ROME — Silvio Berlusconi, the brash media mogul who revolutionized Italian television using privately owned channels to become the country’s most polarizing and prosecuted prime minister over multiple stints in office and an often scandalous quarter-century of political and cultural influence, died on Monday at San Raffaele Hospital in Milan. He was 86.

His death was confirmed in a statement by Prime Minister Giorgia Meloni, with whom he was a coalition partner in the current Italian government. No cause of death was given, but he was hospitalized last week as part of his treatment for chronic leukemia and other ailments.

To Italians, Mr. Berlusconi was constant entertainment — both comic and tragic, with more than a touch of off-color material — until they booed him off the stage. But he kept coming back. To economists, he was the man who helped drive the Italian economy into the ground. To political scientists, he represented a bold new experiment in television’s impact on voters. And to tabloid reporters, he was a delicious fount of scandal, gaffes, ribald insults and sexual escapades.

A gifted orator and showman who sang on cruise ships as a young man, Mr.
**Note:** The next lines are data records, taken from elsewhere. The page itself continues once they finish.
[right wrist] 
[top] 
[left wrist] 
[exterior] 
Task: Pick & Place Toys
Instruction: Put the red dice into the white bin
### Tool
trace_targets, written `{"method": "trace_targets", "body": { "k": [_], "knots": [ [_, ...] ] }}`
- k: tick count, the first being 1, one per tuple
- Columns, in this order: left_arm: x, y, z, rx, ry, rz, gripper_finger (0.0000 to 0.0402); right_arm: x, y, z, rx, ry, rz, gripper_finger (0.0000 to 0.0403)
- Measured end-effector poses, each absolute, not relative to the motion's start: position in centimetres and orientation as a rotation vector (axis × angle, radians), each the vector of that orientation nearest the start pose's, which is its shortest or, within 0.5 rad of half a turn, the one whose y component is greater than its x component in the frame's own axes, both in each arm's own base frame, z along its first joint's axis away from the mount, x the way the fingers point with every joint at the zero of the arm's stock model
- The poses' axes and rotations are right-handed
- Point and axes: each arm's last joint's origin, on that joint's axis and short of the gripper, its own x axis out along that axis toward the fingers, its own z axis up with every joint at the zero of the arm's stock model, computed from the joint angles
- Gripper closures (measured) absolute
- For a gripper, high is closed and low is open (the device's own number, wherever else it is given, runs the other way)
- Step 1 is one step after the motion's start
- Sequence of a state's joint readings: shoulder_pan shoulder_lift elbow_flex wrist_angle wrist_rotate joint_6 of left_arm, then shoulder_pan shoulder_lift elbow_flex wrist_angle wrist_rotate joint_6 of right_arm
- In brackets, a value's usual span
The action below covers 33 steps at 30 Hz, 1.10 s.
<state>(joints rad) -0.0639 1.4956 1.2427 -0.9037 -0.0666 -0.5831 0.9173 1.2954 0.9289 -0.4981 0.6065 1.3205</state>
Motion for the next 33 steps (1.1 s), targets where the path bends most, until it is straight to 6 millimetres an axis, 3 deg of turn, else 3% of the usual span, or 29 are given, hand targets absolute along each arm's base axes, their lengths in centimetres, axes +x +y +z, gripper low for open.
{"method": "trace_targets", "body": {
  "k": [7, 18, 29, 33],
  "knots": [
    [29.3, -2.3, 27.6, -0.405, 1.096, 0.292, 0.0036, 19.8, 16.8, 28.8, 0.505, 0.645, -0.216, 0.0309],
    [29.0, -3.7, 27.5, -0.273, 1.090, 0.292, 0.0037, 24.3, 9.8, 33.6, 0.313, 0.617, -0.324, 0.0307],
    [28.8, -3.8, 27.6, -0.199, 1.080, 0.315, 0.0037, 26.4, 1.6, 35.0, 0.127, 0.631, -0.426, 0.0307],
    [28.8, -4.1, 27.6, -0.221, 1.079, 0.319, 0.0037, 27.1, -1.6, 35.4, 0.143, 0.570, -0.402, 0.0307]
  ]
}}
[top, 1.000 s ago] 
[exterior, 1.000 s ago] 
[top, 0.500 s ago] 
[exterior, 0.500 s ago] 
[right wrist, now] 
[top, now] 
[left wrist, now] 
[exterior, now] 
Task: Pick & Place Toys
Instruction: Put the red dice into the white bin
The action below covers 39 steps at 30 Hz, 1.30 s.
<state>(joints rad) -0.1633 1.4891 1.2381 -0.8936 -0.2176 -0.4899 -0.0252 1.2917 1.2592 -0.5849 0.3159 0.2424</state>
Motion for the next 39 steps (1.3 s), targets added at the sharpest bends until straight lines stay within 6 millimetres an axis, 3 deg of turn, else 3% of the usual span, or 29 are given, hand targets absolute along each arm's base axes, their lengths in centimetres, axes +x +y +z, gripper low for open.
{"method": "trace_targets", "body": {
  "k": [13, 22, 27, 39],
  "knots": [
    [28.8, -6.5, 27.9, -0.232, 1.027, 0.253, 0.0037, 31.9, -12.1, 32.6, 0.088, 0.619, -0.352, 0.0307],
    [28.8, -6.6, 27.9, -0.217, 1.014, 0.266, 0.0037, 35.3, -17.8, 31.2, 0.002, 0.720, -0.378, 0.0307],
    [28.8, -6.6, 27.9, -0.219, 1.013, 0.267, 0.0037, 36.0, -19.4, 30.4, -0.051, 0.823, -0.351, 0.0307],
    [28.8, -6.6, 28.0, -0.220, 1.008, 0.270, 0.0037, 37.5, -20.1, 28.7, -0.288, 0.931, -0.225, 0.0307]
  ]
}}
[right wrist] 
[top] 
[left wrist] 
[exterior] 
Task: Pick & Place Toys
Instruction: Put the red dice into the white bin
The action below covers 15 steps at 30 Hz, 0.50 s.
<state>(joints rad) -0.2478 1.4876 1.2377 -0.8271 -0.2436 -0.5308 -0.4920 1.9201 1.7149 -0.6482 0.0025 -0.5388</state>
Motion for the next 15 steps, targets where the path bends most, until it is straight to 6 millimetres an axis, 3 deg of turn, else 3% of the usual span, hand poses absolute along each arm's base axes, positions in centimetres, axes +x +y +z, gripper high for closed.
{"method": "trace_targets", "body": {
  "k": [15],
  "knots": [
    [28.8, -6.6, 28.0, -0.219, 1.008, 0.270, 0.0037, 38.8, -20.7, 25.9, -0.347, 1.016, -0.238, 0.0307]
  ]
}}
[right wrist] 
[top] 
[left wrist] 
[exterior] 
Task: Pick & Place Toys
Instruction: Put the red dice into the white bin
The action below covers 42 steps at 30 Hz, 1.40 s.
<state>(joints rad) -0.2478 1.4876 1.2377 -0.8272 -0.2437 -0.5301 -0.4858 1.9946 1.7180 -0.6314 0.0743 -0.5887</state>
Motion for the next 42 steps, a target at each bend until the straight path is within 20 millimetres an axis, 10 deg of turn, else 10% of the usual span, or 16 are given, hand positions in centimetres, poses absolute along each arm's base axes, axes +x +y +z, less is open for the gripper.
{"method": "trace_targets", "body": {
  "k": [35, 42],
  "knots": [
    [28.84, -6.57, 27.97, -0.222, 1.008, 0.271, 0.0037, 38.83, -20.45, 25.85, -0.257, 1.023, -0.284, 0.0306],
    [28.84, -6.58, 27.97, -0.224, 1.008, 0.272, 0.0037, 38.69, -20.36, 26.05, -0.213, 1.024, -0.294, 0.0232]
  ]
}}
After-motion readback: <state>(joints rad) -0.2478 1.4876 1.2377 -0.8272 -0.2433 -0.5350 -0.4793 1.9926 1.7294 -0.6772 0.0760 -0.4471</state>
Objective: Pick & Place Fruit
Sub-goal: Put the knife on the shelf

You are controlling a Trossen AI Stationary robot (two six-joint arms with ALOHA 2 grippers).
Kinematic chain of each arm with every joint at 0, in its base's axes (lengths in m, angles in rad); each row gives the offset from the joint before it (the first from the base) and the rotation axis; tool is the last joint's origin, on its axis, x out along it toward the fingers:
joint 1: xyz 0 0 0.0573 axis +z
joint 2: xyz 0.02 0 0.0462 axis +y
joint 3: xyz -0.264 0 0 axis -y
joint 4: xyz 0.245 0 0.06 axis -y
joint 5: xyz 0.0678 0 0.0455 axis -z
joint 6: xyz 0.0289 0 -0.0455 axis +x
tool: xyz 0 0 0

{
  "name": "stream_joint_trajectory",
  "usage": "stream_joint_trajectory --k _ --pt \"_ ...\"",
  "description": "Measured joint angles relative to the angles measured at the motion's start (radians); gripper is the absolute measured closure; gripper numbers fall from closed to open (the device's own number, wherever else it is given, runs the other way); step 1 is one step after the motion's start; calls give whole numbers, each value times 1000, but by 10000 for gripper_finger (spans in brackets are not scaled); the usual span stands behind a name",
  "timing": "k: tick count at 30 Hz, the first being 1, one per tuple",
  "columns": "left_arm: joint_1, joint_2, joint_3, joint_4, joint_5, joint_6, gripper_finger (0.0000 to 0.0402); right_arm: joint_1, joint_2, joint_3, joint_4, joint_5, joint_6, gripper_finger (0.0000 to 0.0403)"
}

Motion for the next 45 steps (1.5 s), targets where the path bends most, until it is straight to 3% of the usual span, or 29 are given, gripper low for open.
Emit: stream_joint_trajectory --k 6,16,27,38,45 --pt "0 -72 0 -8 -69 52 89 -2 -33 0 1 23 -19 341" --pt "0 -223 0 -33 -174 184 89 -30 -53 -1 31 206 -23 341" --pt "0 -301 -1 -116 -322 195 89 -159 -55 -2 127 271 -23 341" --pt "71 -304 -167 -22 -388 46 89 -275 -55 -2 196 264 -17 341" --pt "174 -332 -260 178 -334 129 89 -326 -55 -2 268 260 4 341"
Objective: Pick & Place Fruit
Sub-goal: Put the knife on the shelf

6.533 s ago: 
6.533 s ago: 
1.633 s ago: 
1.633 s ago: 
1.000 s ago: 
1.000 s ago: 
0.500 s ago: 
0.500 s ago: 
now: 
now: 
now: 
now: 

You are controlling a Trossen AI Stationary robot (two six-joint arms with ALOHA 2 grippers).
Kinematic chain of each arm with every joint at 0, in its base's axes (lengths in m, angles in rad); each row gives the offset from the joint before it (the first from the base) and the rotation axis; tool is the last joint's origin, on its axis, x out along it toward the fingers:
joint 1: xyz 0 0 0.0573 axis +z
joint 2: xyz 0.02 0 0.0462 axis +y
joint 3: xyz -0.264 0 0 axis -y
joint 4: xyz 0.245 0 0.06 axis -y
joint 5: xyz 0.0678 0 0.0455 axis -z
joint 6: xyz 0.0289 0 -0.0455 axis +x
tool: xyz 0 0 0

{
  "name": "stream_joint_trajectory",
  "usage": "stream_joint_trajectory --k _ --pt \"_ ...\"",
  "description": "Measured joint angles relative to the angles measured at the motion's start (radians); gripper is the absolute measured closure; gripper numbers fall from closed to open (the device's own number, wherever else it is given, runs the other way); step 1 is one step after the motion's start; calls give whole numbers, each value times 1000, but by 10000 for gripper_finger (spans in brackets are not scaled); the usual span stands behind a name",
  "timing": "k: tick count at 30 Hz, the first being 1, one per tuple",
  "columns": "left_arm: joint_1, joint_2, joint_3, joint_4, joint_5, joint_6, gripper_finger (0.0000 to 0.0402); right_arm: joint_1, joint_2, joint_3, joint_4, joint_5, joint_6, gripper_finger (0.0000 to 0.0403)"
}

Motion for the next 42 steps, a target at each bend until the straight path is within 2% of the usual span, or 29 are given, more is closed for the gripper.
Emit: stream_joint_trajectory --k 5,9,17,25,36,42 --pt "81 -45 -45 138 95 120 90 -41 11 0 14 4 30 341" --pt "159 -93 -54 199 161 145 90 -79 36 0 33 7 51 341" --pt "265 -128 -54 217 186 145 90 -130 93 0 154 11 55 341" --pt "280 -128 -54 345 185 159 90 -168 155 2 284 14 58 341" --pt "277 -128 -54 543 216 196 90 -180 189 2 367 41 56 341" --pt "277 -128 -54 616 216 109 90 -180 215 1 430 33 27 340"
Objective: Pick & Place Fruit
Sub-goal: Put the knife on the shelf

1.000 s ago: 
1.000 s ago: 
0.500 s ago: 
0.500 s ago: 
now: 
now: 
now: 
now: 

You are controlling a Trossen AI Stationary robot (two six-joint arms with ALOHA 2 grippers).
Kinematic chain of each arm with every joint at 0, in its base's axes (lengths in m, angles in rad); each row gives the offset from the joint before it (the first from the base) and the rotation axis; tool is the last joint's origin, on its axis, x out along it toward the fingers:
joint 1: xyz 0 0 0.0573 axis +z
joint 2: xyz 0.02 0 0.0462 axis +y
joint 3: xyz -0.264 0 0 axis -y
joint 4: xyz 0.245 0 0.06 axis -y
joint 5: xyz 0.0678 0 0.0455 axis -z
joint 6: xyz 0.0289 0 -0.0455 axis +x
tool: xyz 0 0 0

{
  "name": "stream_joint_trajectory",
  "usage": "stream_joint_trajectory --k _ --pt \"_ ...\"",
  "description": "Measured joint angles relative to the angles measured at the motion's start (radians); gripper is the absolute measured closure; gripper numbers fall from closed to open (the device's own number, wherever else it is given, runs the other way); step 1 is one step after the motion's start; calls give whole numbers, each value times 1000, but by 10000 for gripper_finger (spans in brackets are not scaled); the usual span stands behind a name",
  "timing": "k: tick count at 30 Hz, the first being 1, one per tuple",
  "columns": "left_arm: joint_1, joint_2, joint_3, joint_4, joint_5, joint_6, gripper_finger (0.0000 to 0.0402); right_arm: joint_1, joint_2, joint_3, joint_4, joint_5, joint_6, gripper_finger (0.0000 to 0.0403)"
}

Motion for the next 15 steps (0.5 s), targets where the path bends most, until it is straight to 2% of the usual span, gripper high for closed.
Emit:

Berlusconi was first elected prime minister in 1994, after the “Bribesville” scandals, which had dismantled Italy’s postwar power structure and removed his political patron, former Prime Minister Bettino Craxi, from office. Mr. Berlusconi famously announced that he would “enter the field” of politics to deliver business-minded reforms, a move that his supporters framed as a selfless sacrifice for the country but that his critics considered a cynical effort to protect his financial interests and secure immunity from prosecution related to his business affairs.

That first go in office collapsed quickly, but voters, many persuaded by his televised signing of a “Contract With Italians,” overwhelmingly chose him, Italy’s richest man, to lead the country again in 2001, this time as the head of Italy’s largest parliamentary majority since World War II.

That center-right governing coalition lasted longer than any government had since the war. In 2005, he became prime minister again after a government reshuffle, then used his power to upend the electoral law to give himself a better shot at winning the next general election. He narrowly lost that bid, in 2006, but stayed at center stage and returned to power in snap elections in 2008.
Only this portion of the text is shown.